-- To do --
Copy out the full listing below as it stands, with its pictures left behind.

· · · ·

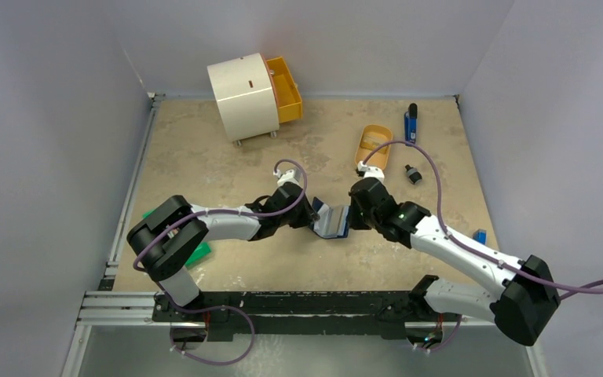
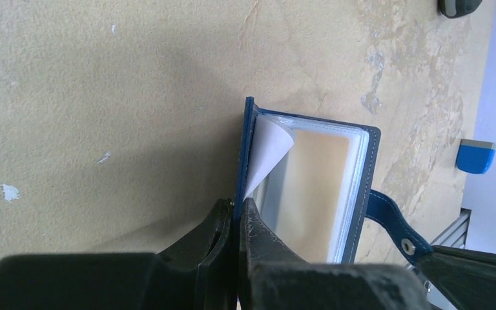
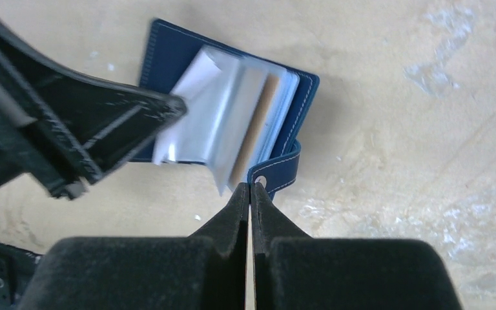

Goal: Put the credit cards into the card holder
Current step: Open the card holder at the center of the board.

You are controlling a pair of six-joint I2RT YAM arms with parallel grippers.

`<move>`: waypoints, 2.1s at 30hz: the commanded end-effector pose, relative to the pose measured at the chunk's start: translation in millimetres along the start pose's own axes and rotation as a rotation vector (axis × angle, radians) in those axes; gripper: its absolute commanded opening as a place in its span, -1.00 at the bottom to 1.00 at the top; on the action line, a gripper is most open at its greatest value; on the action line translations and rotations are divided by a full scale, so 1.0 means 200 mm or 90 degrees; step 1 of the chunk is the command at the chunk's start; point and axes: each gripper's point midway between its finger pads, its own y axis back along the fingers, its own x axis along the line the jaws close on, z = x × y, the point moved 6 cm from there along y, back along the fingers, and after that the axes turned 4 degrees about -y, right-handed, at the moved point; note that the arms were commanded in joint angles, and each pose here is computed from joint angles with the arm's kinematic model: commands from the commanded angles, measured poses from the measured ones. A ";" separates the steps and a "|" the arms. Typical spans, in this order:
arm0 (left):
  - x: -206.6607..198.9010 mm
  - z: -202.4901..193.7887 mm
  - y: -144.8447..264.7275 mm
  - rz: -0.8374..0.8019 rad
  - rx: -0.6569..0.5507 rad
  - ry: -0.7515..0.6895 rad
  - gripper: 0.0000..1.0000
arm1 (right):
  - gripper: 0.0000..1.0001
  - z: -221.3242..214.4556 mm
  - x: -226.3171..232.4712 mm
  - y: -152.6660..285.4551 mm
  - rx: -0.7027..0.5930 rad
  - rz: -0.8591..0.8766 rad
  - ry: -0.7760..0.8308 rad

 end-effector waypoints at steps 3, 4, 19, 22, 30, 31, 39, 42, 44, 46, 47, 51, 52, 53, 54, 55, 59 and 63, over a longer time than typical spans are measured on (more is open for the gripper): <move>0.01 0.04 0.02 0.027 -0.034 -0.002 -1.00 | -1.00 -0.12 -0.11 -0.01 0.028 -0.064 -0.067; 0.02 0.04 0.02 0.033 -0.036 0.000 -1.00 | -1.00 -0.13 -0.12 -0.02 0.030 -0.067 -0.074; 0.12 -0.03 0.06 0.070 -0.045 0.042 -1.00 | 0.04 0.07 0.00 0.09 -0.053 0.068 -0.090; 0.11 -0.02 0.06 0.068 -0.050 0.044 -1.00 | 0.16 0.05 0.06 0.06 -0.005 0.100 -0.080; 0.12 -0.02 0.06 0.082 -0.052 0.043 -1.00 | 0.15 -0.10 0.03 -0.03 0.058 0.092 -0.135; 0.13 -0.02 0.06 0.085 -0.052 0.043 -1.00 | 0.11 -0.11 0.02 -0.03 0.064 0.090 -0.135; 0.14 -0.03 0.05 0.086 -0.049 0.047 -1.00 | -0.09 -0.20 -0.02 -0.11 0.093 0.064 -0.139; 0.14 -0.03 0.05 0.087 -0.048 0.047 -1.00 | -0.14 -0.20 -0.03 -0.13 0.092 0.057 -0.155; 0.14 -0.04 0.05 0.087 -0.048 0.046 -1.00 | -0.15 -0.20 -0.03 -0.15 0.089 0.049 -0.163; 0.15 -0.04 0.05 0.088 -0.047 0.046 -1.00 | -0.16 -0.20 -0.04 -0.15 0.085 0.040 -0.169; 0.14 -0.04 0.05 0.087 -0.046 0.045 -1.00 | -0.16 -0.19 -0.05 -0.16 0.083 0.036 -0.171; 0.14 -0.04 0.05 0.086 -0.046 0.046 -1.00 | -0.19 -0.20 -0.07 -0.17 0.084 0.028 -0.175; 0.14 -0.04 0.05 0.086 -0.046 0.046 -1.00 | -0.19 -0.20 -0.07 -0.17 0.085 0.027 -0.176; 0.14 -0.04 0.05 0.086 -0.047 0.046 -1.00 | -0.20 -0.20 -0.07 -0.18 0.087 0.025 -0.175; 0.14 -0.04 0.05 0.086 -0.047 0.046 -1.00 | -0.20 -0.20 -0.08 -0.18 0.088 0.023 -0.176; 0.14 -0.03 0.05 0.086 -0.048 0.046 -1.00 | -0.21 -0.21 -0.08 -0.18 0.089 0.022 -0.177; 0.15 -0.04 0.05 0.088 -0.046 0.046 -1.00 | -0.23 -0.21 -0.09 -0.19 0.085 0.015 -0.179; 0.15 -0.04 0.05 0.088 -0.045 0.047 -1.00 | -0.26 -0.21 -0.09 -0.20 0.091 0.016 -0.177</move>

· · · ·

-- Result below --
Goal: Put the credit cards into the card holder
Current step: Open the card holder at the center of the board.

You are controlling a pair of six-joint I2RT YAM arms with parallel grippers.

`<move>`: waypoints, 2.1s at 30hz: the commanded end-effector pose, relative to the pose measured at the chunk's start: translation in millimetres along the start pose's own axes and rotation as a rotation vector (axis × angle, radians) in those axes; gripper: its absolute commanded opening as a place in its span, -1.00 at the bottom to 1.00 at the top; on the action line, a gripper is most open at its greatest value; on the action line translations and rotations are divided by a full scale, so 1.0 means 200 mm or 90 degrees; step 1 of the chunk is the command at the chunk's start; point and axes: each gripper's point midway between its finger pads, its own y axis back along the fingers, its own x axis along the line the jaws close on, z = x × y, the point moved 6 cm from there along y, back along the fingers, and after that the axes turned 4 degrees about -y, right-handed, at the moved point; note that the arms were commanded in joint angles, and each pose here is computed from joint angles with the arm's kinematic model: commands from the commanded angles, measured poses from the measured ones. A ";" separates the steps and a "|" the arms. Typical spans, in this order:
arm0 (left):
  - x: -206.6607..198.9010 mm
  - z: -202.4901..193.7887 mm
  - y: -144.8447..264.7275 mm
  - rz: -0.8374..0.8019 rad
  - rx: -0.6569..0.5507 rad
  - ry: -0.7515..0.6895 rad
  - gripper: 0.0000..1.0000
arm1 (right):
  - gripper: 0.0000..1.0001
  - z: -221.3242..214.4556 mm
  - x: -226.3171..232.4712 mm
  - y: -152.6660..285.4551 mm
  - rx: -0.7027..0.5930 rad
  - rz: -0.8591..0.8766 rad
  - ry: -0.7760..0.8308 rad

 end-effector waypoints at steps 3, 4, 19, 22, 30, 31, 39, 42, 44, 46, 47, 51, 52, 53, 54, 55, 59 and 63, over a longer time than typical spans are measured on (more is open for the gripper): <move>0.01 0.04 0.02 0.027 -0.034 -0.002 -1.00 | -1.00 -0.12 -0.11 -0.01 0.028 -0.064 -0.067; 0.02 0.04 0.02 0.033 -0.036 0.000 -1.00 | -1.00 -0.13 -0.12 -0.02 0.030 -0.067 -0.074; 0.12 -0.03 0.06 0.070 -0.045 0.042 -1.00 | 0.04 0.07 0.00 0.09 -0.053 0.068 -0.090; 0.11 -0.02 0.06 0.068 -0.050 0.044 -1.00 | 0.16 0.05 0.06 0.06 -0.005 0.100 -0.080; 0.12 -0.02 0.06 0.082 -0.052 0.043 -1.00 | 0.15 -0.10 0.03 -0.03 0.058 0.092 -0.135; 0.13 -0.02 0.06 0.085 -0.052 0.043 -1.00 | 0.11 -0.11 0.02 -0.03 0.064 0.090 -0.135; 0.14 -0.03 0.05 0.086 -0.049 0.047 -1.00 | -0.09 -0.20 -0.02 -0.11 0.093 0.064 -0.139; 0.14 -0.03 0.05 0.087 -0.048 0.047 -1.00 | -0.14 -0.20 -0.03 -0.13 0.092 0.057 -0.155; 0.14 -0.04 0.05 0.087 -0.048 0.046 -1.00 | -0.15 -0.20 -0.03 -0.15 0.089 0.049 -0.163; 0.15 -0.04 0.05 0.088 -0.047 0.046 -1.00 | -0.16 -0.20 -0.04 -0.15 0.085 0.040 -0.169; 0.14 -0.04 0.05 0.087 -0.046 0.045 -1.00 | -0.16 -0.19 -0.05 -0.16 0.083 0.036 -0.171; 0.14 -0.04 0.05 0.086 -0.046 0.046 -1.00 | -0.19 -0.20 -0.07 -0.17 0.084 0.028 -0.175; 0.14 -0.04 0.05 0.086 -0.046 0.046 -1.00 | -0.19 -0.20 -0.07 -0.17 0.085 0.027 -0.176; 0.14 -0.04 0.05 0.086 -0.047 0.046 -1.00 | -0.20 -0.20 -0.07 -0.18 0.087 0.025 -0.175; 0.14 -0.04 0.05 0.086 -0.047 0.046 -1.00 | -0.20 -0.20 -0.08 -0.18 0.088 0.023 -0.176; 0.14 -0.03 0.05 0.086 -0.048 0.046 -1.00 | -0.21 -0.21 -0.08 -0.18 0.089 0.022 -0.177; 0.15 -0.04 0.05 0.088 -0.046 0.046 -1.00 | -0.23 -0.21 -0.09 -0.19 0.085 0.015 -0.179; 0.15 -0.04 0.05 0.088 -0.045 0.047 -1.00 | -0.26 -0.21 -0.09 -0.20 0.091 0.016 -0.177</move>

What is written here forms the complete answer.